White Dragon Kung Fu
The art of moving with the speed, grace, accuracy and power of the Crane and the Dragon; the capacity to combine mind and body; the ability to think - and move - in four dimensions. As well, trying without trying, and the capacity to take the optimal action without thought.
Pai Lum, or White Dragon Kung Fu arose when Pai Po Fong combined White Crane and Dragon styles. Dragon is a long range style, which utilises high and jumping or flying kicks. While there are Northern (long range) Crane styles, much White Crane is Southern - close range. There are certainly elements of Southern White Crane in Pai Lum, though long range Northern movements such as jumping evasions and long range strikes are also prominent.
The precision and balance which lend Crane moves their grace are well complemented by the soaring power of the Dragon. Precise strikes to small target areas, evasion as blocks combines with strikes are integrated with jumping spinning techniques, powerful simultaneous blocks and punches, and full length strikes.

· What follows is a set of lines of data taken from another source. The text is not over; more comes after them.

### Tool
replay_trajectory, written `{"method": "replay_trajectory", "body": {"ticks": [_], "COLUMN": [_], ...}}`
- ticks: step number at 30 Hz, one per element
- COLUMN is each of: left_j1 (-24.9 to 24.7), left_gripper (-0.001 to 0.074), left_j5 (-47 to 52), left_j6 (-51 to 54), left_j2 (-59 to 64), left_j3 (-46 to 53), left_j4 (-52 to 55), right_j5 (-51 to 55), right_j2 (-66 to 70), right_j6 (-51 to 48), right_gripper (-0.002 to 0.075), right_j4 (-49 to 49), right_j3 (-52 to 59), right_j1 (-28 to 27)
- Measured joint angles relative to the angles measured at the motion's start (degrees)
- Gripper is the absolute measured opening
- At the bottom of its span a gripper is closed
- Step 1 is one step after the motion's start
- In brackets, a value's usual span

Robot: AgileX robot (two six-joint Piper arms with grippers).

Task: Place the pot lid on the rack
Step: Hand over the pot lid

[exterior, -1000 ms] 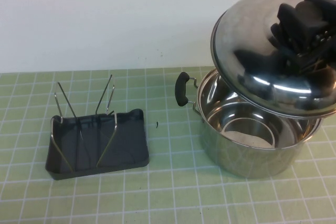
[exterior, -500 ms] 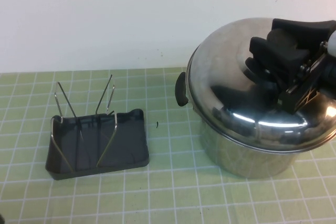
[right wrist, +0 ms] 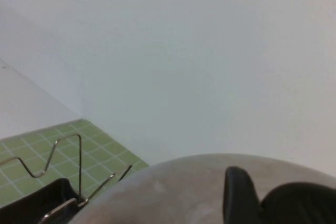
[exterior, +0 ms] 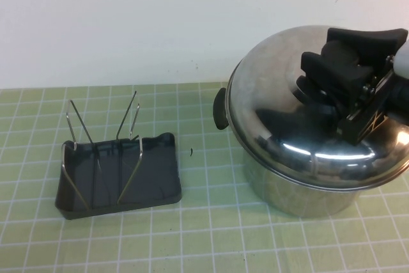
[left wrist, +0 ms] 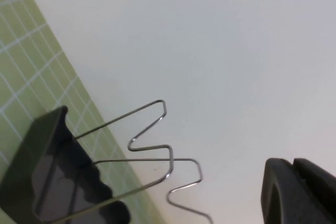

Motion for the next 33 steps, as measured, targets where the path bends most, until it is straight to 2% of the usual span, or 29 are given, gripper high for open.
{"method": "replay_trajectory", "body": {"ticks": [9,14,22,26,29,30,33], "left_j1": [0.0,0.0,0.0,0.0,0.0,0.0,0.0], "left_gripper": [-0.0002,-0.0002,-0.0001,0.0004,0.0062,0.0102,0.0288], "left_j5": [5.7,14.1,36.5,44.2,49.3,50.6,51.9], "left_j6": [11.8,15.3,47.3,54.4,58.4,60.4,63.9], "left_j2": [0.0,3.3,16.8,26.9,34.1,36.6,43.3], "left_j3": [0.0,-0.8,-18.3,-23.6,-25.4,-25.8,-27.6], "left_j4": [0.0,-4.2,-22.1,-26.9,-31.2,-32.8,-34.3], "right_j5": [4.4,4.6,2.6,-0.2,-2.9,-3.8,-5.7], "right_j2": [0.0,0.0,0.0,0.0,0.0,0.0,0.0], "right_j6": [-0.9,-0.9,-1.0,-1.0,-1.0,-1.0,-1.0], "right_gripper": [0.0337,0.0337,0.0337,0.0337,0.0337,0.0337,0.0337], "right_j4": [0.0,0.0,0.0,0.0,0.0,0.0,0.0], "right_j3": [0.0,0.0,0.0,0.0,0.0,0.0,0.0], "right_j1": [0.0,0.0,0.0,0.0,0.0,0.0,0.0]}}
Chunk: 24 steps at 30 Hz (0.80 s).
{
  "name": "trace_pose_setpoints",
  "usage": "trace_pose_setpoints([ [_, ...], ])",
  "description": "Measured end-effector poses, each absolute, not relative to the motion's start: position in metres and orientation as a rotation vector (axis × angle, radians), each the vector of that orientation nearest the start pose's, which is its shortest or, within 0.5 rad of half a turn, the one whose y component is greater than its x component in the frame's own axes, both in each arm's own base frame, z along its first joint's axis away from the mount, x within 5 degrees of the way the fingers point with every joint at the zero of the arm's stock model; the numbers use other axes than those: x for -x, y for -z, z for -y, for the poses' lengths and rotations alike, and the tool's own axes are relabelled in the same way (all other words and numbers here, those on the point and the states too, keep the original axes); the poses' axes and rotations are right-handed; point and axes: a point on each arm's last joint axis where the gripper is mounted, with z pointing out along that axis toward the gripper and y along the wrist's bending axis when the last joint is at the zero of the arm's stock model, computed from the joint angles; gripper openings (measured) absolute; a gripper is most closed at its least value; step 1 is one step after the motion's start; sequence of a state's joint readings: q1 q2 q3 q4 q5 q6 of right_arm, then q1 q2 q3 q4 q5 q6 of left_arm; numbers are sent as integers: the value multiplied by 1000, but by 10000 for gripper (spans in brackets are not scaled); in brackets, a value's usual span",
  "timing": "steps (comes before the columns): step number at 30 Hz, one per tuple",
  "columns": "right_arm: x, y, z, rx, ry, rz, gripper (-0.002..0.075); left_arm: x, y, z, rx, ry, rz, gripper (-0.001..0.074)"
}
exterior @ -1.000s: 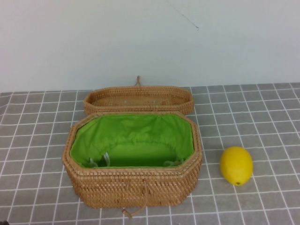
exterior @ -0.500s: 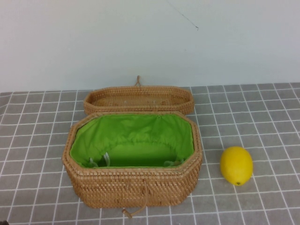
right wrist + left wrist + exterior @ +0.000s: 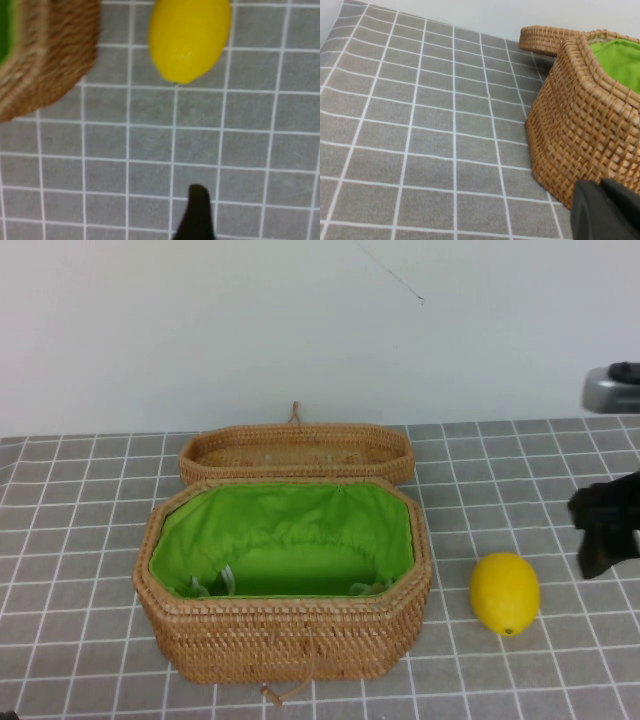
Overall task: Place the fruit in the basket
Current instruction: Pick up the lemon on the table
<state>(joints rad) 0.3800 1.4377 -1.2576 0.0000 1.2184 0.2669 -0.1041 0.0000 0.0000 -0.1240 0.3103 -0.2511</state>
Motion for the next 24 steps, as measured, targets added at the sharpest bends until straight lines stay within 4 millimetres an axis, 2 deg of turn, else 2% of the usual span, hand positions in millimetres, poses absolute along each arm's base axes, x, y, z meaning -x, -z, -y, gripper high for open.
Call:
trace_pose_setpoints([
  [2,-263,-309,-109,152,-111,-2921,587,-54,-185,9,212,372,-1794,-3],
  [5,-272,-298,-119,115,-170,-2935,615,-54,-185,9,212,372,-1794,-3],
  [9,-288,-288,-128,90,-249,-2864,626,-54,-185,9,212,372,-1794,-3],
  [13,-295,-273,-131,90,-236,-2893,627,-54,-185,9,212,372,-1794,-3],
  [20,-308,-245,-148,285,-365,-2919,627,-54,-185,9,212,372,-1794,-3],
  [24,-317,-238,-149,305,-316,-2925,628,-54,-185,9,212,372,-1794,-3],
])
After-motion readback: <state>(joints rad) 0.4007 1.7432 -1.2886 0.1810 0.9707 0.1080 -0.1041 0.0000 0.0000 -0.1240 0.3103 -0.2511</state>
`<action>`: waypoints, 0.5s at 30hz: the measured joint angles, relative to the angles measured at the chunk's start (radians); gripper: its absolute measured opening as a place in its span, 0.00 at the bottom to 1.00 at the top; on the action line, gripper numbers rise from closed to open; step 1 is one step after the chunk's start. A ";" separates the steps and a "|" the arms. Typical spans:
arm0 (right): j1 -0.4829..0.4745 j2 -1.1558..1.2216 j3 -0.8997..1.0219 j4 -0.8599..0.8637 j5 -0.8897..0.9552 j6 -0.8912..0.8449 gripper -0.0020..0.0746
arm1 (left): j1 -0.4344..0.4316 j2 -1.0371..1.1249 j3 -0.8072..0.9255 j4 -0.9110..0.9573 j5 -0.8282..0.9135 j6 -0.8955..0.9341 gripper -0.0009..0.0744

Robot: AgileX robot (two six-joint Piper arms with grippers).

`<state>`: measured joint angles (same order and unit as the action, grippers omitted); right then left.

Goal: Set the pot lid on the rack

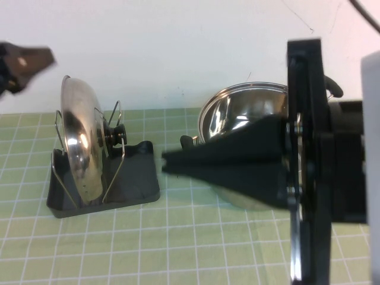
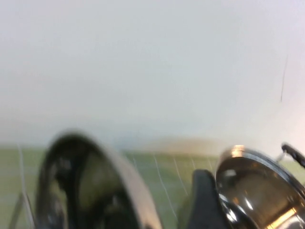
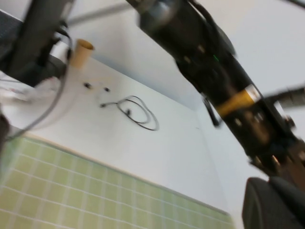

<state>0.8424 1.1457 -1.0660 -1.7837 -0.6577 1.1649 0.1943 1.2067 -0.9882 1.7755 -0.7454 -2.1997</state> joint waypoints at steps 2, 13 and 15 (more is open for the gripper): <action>0.000 0.000 0.000 0.000 0.042 -0.036 0.02 | 0.004 -0.062 0.000 0.000 0.040 0.033 0.46; 0.000 -0.058 0.000 0.014 0.478 -0.203 0.02 | 0.006 -0.346 0.000 -0.008 0.433 0.538 0.03; 0.000 -0.082 0.000 0.019 0.585 -0.274 0.02 | 0.006 -0.366 0.000 -0.010 0.574 0.610 0.02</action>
<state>0.8424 1.0636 -1.0660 -1.7647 -0.0729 0.8913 0.2004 0.8404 -0.9882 1.7650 -0.1710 -1.5900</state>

Emphasis is placed on the traditional forms (set series of moves against multiple imaginary opponents), which teach technique, balance, and the capacity to deal with complex situations. A variety of animal sequences are also used to teach students different ways of moving, including Dragon and Crane of course, but also Snake, Leopard and Tiger, and Praying Mantis and Monkey. From the Crane, the student can learn balance, grace, precision, and the power that comes from long movements. The Dragon teaches us, like the human spirit, to ride the winds.
The beginning student will learn basic techniques and the first forms, and as an understanding of these is achieved, will progress to applications, combinations, and more advanced techniques. Patience is an integral element of learning, but as progress is achieved, more is revealed. Most students have to learn not only how to stand and move, but also how to breathe. These lessons can be applied to the student's entire life.
With competence in basic techniques, comes opportunity to learn more advanced ones. Flying kicks, twisting techniques, double leg sweeps and traps are all taught to those ready to learn them, but the student should remember that while these techniques can look impressive, sometimes the simpler, more basic technique is the optimal one. So, the subtleties of tactics, and the strategies to make them successful, are also taught.
Students who have passed their white sash grading are taught free sparring, under controlled conditions. The interaction with other students is a great help in making progress, and is looked forward to by all. In sparring, the student can begin to understand the application or critical elements of Pai Lum Kung Fu - evasion, speed, power, relaxation, and range. Entry in multiple style tournaments will be possible for interested students, but students are reminded that first and foremost, they are students of the Way. Competition is a reflection of the Way, and can be a useful tool for training, but should not be over-emphasised.
Chin Na or Chinese grappling techniques, are taught to students who have achieved White Sash. These techniques for control can be looked upon as 'merciful' - as they will often avoid the necessity for damaging strikes - but they are far from painless. As with all techniques, however, being able to use them effectively requires much practice.
More advanced students are taught some weapons techniques, although understanding of "open hand" techniques is necessary first. Defences against weapons are also part of the curriculum.
Another aspect of Pai Lum training is the use of Pong hila strikes against ch'i and nerve points. This is one side of a two sided blade, the other part of which is healing. Students will learn both.
Kung Fu, like all traditions, evolves, as Instructors rediscover techniques which have been "forgotten" or which have lost currency. While Pai Lum is based on the Dragon and Crane, the Tiger for example, is a very strong element within the style, and is present in numerous forms, moves and techniques. Pai Lum has adopted and adapted techniques from many other styles. But curiously, when the student looks closely, he/she will find most techniques and approaches in the traditions and forms of Pai Lum.
At the heart of the White Dragon is that ability to adapt, to change, with the individual practitioner, and for the individual situation. Dragons, after all, breathe fire and fly, but can - and do - change!
Pai Lum is a teaching style: we consciously teach students how to teach. This not only makes us stronger, by fostering the family nature of our style, but also helps emphasise correct technique, for to teach anything well requires a thorough understanding of it. It is thus important for the student of Pai Lum to understand all techniques, rather than just those she or he is naturally good at; this way, all can be passed on. And in any case, if a large student learns only techniques suitable against a smaller opponent, he or she will be unable to deal with an even larger opponent! The importance of teaching is recognised in the ranking system, which includes a special rank, lesser only than that of Instructor: the rank of Student Instructor, or Wasu.
The student of the White Dragon should remember that while he or she is training and learning the Art, she and he are also learning the Way of the White Dragon.